Only the lines from the start of the data to the line containing "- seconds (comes", both included, should be output, exactly and without pictures.
[[ COLLECTED MATERIAL, beginning ]]
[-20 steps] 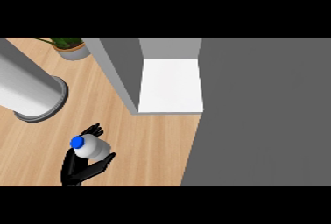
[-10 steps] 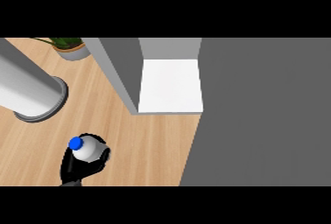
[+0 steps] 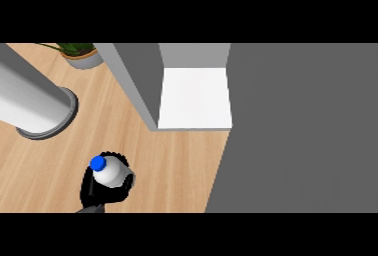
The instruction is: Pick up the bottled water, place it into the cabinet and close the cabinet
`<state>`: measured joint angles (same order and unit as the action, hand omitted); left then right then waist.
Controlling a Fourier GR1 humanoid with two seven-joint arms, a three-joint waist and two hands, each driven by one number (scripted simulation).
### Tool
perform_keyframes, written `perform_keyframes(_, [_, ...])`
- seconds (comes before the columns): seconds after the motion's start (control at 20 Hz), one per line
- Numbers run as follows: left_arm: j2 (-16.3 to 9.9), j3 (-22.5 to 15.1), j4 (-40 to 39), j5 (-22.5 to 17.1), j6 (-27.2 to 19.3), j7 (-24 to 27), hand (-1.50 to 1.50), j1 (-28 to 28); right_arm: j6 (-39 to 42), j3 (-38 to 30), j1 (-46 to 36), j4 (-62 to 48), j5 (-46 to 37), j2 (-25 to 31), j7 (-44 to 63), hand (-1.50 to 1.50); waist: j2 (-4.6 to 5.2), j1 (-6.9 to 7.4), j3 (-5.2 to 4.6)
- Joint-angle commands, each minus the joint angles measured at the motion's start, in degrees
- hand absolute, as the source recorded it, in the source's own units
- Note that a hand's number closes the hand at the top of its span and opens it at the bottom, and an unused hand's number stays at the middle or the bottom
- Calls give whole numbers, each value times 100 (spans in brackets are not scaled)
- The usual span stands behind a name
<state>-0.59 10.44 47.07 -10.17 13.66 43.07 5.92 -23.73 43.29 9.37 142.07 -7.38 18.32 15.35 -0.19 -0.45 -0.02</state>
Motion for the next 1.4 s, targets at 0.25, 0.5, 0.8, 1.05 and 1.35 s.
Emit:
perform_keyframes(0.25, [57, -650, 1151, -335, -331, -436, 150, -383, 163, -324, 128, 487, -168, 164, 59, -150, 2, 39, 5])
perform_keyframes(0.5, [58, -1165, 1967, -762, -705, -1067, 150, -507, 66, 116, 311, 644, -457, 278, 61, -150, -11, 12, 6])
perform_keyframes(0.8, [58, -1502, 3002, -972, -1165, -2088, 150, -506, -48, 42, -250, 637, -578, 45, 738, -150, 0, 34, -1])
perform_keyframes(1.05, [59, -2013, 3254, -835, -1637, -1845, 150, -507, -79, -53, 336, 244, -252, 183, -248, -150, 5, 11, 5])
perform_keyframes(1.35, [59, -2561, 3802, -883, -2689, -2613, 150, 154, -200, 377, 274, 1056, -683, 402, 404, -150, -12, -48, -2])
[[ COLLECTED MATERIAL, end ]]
**ANSWER SPACE**.
[-20 steps] 
[-10 steps] 
[+0 steps] 
The instruction is: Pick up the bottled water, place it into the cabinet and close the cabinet
`<state>`: measured joint angles (same order and unit as the action, hand omitted); left then right then waist.
Controlling a Fourier GR1 humanoid with two seven-joint arms, a three-joint waist and two hands, each driven by one number (scripted simulation).
### Tool
perform_keyframes, written `perform_keyframes(_, [_, ...])`
- seconds (comes before the columns): seconds after the motion's start (control at 20 Hz), one per line

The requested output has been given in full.